§ **Problem to work on**:
Reading the records below, count the lines in which the string "measured" appears; write the number only.
Dataset records START
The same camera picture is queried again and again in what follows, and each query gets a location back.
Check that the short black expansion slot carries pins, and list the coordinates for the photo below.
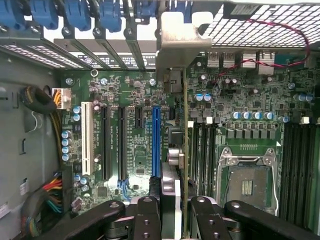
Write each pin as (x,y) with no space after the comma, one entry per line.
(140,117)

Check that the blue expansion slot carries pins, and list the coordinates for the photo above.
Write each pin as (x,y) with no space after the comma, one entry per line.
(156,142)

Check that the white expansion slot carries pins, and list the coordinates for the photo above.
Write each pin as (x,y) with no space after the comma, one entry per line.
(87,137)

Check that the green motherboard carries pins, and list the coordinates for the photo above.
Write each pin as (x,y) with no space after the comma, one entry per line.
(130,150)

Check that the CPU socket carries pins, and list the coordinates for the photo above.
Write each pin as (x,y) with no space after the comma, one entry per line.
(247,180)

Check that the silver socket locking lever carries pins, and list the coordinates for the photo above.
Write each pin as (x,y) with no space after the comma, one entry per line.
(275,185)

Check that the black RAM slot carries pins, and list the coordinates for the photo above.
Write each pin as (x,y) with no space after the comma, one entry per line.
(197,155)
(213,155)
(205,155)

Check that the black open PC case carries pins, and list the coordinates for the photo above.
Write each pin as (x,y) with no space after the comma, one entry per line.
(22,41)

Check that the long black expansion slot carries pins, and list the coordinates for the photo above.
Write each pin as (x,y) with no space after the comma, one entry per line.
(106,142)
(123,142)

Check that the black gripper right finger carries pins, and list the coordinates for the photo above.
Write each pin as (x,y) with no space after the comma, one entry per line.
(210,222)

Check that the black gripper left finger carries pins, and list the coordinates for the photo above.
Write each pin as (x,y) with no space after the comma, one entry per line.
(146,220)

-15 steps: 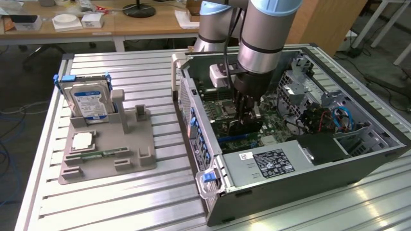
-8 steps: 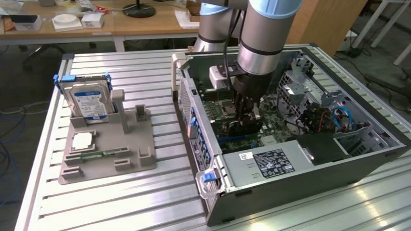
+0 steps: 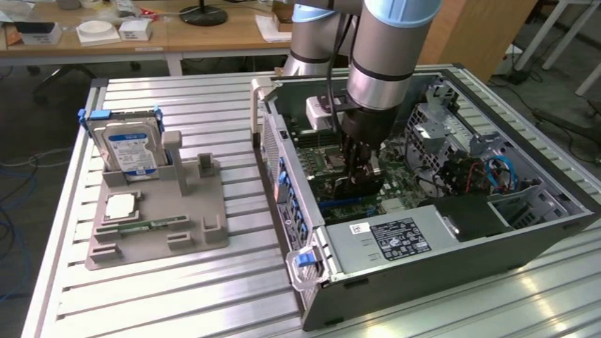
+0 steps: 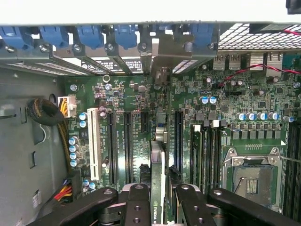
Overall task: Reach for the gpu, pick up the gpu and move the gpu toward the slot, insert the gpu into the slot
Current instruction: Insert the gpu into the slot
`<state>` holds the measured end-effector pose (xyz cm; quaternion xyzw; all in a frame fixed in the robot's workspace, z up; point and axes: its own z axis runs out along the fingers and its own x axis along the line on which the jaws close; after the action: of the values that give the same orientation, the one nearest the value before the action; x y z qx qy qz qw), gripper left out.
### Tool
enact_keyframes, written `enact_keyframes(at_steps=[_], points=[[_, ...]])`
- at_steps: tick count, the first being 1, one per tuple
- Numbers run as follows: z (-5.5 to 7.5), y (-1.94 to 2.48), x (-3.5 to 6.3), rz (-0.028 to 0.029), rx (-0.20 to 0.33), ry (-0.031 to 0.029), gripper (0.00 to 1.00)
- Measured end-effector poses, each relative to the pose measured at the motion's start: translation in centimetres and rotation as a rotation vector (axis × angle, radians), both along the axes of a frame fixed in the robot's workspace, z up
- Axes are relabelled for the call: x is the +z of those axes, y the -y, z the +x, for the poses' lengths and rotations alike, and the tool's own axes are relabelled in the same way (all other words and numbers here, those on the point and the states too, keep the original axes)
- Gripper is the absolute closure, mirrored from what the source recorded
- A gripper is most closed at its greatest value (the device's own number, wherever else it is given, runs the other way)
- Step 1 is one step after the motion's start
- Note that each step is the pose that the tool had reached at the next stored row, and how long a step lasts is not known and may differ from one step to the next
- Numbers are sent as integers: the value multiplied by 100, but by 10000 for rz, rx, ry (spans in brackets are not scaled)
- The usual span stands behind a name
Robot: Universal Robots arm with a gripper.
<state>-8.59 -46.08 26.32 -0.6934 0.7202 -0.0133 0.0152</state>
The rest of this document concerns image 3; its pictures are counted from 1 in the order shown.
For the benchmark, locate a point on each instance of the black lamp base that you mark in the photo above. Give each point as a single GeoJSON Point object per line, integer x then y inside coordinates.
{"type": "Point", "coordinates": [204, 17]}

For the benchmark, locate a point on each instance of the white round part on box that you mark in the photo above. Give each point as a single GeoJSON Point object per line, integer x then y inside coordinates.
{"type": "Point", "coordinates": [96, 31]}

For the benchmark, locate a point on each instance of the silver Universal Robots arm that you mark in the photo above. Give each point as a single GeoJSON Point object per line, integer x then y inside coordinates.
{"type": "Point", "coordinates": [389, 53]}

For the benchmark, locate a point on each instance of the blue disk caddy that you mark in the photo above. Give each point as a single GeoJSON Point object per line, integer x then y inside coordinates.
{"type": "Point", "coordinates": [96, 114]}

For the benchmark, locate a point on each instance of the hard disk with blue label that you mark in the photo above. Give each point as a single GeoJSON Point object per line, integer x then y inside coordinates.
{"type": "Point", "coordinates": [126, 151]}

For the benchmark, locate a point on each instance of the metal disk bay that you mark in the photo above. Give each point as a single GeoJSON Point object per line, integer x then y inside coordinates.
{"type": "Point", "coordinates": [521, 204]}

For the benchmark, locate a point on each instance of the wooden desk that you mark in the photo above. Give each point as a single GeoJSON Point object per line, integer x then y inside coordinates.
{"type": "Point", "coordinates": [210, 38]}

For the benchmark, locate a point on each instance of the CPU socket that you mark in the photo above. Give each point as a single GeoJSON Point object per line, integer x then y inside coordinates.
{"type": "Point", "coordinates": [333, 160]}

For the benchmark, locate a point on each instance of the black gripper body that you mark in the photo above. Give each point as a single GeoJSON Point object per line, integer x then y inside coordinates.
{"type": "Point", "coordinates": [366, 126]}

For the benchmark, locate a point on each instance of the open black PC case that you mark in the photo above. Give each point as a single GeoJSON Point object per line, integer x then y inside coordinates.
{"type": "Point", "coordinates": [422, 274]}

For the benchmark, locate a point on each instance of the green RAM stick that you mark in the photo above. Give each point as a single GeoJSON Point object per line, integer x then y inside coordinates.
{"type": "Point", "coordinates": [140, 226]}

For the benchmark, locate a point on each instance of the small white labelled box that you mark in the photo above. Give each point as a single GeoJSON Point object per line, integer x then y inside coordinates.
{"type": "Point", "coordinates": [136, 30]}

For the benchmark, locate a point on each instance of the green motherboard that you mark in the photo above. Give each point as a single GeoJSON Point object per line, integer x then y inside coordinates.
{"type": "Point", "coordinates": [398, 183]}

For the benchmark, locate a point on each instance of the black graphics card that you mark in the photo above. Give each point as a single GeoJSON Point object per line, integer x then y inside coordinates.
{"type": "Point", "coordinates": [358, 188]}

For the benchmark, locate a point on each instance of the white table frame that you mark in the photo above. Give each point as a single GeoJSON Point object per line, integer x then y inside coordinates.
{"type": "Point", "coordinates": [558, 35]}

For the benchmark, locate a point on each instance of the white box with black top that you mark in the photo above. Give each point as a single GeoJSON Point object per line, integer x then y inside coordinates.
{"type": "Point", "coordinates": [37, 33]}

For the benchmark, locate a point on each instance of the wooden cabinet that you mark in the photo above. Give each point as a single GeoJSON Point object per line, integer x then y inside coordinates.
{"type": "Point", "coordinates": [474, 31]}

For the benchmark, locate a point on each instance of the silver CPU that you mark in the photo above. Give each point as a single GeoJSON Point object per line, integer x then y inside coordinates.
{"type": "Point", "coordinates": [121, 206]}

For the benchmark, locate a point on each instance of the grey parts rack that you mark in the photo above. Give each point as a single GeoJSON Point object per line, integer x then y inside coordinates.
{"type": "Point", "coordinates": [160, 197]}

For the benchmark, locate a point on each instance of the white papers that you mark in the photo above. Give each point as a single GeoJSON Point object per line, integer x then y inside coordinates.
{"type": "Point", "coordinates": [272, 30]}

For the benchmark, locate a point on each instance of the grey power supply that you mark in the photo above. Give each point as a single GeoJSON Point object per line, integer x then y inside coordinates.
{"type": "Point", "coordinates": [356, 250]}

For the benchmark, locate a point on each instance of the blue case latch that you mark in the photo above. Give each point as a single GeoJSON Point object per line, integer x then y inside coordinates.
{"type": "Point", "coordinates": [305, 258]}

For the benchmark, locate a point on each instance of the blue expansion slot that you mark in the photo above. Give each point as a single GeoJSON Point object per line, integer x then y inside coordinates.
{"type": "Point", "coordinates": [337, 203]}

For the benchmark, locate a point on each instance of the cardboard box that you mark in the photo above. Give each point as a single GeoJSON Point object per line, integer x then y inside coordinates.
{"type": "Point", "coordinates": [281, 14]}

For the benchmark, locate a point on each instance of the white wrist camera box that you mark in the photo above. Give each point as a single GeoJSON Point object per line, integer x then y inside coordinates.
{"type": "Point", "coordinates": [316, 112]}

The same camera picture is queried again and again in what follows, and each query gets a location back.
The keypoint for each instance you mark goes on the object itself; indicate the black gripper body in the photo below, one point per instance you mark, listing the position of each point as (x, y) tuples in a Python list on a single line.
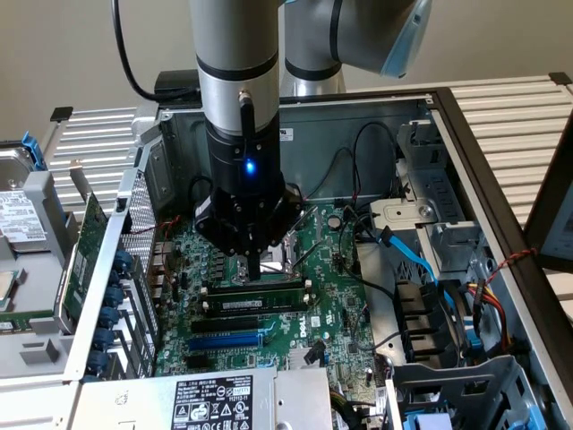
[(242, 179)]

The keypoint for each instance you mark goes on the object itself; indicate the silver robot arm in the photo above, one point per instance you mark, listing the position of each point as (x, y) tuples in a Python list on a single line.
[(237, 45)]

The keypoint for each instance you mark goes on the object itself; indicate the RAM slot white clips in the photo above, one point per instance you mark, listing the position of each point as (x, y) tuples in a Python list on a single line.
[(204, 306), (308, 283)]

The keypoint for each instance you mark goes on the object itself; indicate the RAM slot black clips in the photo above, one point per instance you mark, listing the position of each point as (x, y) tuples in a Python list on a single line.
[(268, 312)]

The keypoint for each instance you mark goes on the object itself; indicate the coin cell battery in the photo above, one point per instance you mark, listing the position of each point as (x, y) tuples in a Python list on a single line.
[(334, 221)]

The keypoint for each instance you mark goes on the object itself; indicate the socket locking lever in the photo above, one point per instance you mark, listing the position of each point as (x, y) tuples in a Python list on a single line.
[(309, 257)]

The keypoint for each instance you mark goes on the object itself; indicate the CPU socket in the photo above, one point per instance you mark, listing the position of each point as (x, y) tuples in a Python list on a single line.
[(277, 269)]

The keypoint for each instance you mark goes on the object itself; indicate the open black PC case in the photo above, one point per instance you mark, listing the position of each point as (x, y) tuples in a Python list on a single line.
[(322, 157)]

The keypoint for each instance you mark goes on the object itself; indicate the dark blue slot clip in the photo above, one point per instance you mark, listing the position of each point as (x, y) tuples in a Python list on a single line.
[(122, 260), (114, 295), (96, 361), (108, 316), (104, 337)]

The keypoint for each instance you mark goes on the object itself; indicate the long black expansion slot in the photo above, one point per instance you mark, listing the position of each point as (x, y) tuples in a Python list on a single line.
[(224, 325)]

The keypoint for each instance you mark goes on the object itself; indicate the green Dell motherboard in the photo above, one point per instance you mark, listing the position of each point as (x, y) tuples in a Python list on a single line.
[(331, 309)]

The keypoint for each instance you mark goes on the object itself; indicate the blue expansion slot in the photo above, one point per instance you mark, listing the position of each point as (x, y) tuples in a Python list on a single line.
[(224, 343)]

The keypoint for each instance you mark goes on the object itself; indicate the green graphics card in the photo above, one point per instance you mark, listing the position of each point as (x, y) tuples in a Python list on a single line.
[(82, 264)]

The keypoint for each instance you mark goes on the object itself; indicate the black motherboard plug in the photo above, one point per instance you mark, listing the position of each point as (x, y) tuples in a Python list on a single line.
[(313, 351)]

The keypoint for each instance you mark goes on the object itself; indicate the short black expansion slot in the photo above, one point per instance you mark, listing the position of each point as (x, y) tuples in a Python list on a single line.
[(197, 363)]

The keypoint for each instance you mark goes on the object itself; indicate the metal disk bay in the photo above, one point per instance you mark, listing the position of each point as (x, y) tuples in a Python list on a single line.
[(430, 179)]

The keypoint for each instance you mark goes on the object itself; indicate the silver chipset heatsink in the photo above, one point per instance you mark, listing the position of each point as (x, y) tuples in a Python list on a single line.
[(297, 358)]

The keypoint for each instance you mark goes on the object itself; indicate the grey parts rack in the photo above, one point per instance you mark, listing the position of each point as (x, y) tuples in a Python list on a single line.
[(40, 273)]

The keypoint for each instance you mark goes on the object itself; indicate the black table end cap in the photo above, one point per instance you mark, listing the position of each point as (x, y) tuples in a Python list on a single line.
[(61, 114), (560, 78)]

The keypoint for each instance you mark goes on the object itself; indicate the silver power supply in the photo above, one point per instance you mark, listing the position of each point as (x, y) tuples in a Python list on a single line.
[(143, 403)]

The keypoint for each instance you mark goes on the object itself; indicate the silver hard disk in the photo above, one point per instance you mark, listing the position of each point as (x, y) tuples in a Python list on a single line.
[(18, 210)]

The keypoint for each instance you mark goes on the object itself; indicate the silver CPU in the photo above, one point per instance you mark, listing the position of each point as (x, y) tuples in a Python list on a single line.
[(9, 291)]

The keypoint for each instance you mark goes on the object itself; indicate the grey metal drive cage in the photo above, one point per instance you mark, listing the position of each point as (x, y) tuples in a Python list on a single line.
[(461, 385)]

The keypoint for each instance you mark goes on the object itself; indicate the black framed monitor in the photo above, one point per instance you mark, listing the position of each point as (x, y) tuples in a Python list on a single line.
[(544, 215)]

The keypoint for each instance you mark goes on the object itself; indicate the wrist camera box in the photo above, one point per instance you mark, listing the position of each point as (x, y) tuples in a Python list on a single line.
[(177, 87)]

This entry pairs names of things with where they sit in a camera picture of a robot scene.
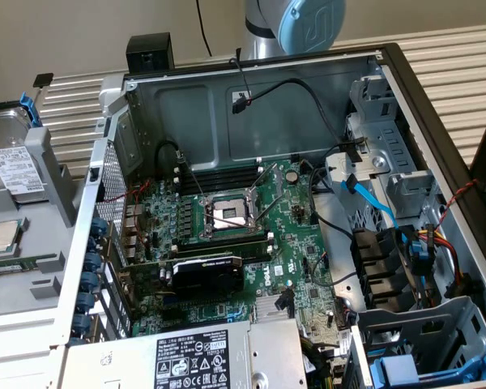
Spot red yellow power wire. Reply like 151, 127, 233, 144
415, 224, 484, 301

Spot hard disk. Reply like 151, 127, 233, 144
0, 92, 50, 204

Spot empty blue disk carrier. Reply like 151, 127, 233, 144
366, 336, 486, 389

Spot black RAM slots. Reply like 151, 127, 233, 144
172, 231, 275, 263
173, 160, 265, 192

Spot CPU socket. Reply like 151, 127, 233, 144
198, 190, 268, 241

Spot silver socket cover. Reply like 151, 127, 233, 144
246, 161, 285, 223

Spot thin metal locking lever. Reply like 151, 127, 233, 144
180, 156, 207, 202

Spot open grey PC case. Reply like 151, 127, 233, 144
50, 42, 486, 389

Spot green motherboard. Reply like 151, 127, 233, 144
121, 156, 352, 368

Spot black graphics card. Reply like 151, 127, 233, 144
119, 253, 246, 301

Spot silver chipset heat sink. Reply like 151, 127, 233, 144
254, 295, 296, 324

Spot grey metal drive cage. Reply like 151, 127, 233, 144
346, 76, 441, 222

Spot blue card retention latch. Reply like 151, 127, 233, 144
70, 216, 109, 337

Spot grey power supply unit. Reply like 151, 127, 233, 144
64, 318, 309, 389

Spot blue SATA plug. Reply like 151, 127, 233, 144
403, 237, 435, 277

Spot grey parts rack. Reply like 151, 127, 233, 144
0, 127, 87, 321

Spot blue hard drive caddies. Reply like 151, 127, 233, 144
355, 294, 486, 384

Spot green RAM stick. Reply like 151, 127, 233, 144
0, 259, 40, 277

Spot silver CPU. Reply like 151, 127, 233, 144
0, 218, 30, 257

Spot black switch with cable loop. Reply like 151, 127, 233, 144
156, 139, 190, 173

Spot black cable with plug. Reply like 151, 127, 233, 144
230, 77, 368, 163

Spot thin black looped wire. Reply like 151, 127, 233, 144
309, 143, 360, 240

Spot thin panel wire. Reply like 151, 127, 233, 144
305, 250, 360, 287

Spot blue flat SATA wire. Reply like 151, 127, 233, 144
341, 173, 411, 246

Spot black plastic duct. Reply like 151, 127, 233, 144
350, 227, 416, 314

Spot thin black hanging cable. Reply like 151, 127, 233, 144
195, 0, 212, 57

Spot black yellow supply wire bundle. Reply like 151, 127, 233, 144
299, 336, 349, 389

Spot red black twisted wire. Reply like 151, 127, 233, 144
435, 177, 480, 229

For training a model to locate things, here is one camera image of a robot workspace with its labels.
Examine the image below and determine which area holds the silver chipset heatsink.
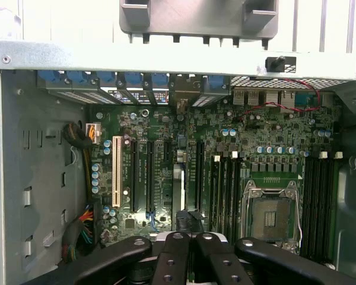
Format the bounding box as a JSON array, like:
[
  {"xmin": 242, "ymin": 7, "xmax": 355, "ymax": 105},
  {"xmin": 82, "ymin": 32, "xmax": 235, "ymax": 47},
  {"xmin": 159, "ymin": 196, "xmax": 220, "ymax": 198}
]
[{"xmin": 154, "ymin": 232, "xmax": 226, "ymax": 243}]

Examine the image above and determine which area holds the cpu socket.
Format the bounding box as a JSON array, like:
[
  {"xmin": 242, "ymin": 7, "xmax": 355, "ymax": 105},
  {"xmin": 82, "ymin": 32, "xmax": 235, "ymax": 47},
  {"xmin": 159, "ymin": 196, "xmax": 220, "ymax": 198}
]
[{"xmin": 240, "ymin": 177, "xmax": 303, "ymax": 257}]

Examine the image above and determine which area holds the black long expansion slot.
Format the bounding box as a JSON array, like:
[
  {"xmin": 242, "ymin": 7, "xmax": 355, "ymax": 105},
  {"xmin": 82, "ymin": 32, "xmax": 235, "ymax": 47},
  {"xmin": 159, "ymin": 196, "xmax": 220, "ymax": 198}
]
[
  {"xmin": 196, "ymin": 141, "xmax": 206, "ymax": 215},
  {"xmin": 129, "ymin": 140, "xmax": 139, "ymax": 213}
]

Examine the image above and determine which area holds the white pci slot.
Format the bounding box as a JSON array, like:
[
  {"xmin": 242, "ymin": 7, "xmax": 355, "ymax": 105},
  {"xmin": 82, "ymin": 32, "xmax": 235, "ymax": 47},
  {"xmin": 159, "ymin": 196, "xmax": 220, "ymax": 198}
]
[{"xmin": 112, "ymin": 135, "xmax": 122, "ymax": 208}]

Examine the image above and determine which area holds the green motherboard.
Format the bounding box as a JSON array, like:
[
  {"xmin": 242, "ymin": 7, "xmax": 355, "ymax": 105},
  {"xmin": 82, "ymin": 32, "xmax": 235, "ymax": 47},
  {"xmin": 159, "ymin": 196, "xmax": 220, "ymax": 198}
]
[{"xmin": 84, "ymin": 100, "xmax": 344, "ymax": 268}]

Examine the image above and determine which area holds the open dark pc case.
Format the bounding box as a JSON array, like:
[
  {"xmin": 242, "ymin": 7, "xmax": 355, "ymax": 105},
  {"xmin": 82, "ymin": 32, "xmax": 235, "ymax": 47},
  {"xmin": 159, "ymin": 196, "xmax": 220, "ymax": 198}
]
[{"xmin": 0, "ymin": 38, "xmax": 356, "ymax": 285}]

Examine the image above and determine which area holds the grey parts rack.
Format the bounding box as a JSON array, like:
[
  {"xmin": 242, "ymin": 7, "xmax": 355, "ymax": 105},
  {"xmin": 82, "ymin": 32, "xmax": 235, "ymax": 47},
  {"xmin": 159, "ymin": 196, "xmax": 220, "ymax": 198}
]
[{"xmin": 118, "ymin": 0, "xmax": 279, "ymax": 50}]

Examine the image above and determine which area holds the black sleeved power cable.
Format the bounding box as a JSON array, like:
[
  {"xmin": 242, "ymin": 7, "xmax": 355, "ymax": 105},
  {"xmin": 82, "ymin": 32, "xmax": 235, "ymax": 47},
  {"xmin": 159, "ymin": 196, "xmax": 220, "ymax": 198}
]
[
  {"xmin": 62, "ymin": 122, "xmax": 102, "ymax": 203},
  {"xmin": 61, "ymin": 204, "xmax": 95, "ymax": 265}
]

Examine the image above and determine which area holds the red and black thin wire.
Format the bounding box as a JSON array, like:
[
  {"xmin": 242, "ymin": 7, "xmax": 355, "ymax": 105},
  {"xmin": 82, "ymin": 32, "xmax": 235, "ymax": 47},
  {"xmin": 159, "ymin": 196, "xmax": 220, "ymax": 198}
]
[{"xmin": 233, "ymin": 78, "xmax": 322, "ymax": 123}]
Dataset records END
§ **Exercise answer**:
2